Obama promised change and we embraced him with both arms.   Daddy, welcome home.  Father Abraham, where have you been?  Conservatives and liberals slapped each other's backs and gloried in our stand against racism, our historic venture into the vast potential of a post-racial landscape.  Look, world, we are Americans, there is no place like this anywhere else on the planet.  It was a prideful moment, but as pride often has a way of doing, it blinded us to our own motives.  We were looking for Abraham Lincoln when we would have been better off with Franklin Roosevelt.  Although it is still possible, change is a tricky master and Obama has not yet figured out how to lead it.  

That is no more evident than in Massachusetts where there is already a universal state health insurance plan signed into law by a Republican, where banks have not failed, where unemployment is under 10% and declining, where, until last night, not a single Republican graced its congressional delegation.   Despite all of the apparent good news here, people still want change.  I want change, I can feel it deep and inarticulate burning within me.  The Obama revolution, which promised to speak it, is still burning inside me without a voice.   So I asked myself, what change do I want?  Is Scott Brown going to bring the change I want?  My answer was no, so I voted for Coakley because her party's positions are more closely aligned with my own.  But far many more people, independents like me, said yes.

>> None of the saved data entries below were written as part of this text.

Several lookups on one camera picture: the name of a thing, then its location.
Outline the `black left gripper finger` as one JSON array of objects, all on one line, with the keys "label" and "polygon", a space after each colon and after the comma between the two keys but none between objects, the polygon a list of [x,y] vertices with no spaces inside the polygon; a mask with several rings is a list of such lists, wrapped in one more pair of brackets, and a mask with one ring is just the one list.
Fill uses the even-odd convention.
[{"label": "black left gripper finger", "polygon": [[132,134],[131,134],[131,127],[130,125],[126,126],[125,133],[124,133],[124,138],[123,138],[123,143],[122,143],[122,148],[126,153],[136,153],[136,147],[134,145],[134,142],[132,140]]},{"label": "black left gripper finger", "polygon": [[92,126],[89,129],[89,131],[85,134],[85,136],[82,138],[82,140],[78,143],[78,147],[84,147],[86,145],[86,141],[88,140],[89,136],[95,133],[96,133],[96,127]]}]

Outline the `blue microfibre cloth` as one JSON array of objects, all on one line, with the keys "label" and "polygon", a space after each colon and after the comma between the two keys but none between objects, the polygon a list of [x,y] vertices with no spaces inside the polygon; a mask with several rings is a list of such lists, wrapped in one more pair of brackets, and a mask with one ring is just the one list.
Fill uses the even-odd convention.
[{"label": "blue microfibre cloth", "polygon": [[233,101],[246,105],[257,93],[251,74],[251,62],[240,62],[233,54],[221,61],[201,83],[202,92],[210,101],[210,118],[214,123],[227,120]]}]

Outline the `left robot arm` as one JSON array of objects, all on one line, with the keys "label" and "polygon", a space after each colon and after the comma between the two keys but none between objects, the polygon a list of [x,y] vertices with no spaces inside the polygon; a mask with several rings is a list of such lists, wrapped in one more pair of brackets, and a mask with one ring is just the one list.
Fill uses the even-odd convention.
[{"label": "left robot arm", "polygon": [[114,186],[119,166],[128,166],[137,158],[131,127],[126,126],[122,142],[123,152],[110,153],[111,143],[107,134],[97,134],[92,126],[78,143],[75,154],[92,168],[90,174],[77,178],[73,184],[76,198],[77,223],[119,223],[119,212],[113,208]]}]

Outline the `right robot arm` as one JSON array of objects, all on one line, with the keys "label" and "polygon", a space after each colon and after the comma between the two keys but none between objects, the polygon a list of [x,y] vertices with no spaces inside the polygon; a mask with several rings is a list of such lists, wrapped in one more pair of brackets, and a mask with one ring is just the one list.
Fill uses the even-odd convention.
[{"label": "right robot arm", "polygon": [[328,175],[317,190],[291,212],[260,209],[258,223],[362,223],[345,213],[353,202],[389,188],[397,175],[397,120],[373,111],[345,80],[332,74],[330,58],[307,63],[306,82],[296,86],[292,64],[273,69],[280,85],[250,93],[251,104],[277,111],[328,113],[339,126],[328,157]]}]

Yes, they said, we want change.  We don't like the way that our politicians behave.  In Massachusetts we have seen the results when a single party controls it all.  We have watched politics as usual become corruption as usual.  We know what the party can do when the party is the only party.  In Massachusetts, you are either a party member or you are on the outside.  Outside your own government.  There is no dialogue, no loyal opposition, no consideration or deliberation.  It's a lot like George Bush's government all over again; you're either with us or against us.  Martha Coakley embodied that and she took it for granted that that was enough to win the election.  In fact as she began to lose control, a control she never really had, and all of the national Democrats came pouring into the state to rescue her from herself, the Republicans came here for the opposite reason.  They came to ride the wave behind a man who stood up on his surfboard, bronze and tan in the Massachusetts winter and said that he was the new voice of change.

Sadly, people believed him.  Gridlock will go on.  Incivility will continue to fester.  Money will continue to rule.  Perhaps now even more than ever.  Scott Brown is the color of the day, another change in shoes who will no doubt become a part of the business as usual machine.  Scott Brown is not a voice for change because neither the Republicans nor the Democrats can be the voice of change.  They are just different sides of the same old coin.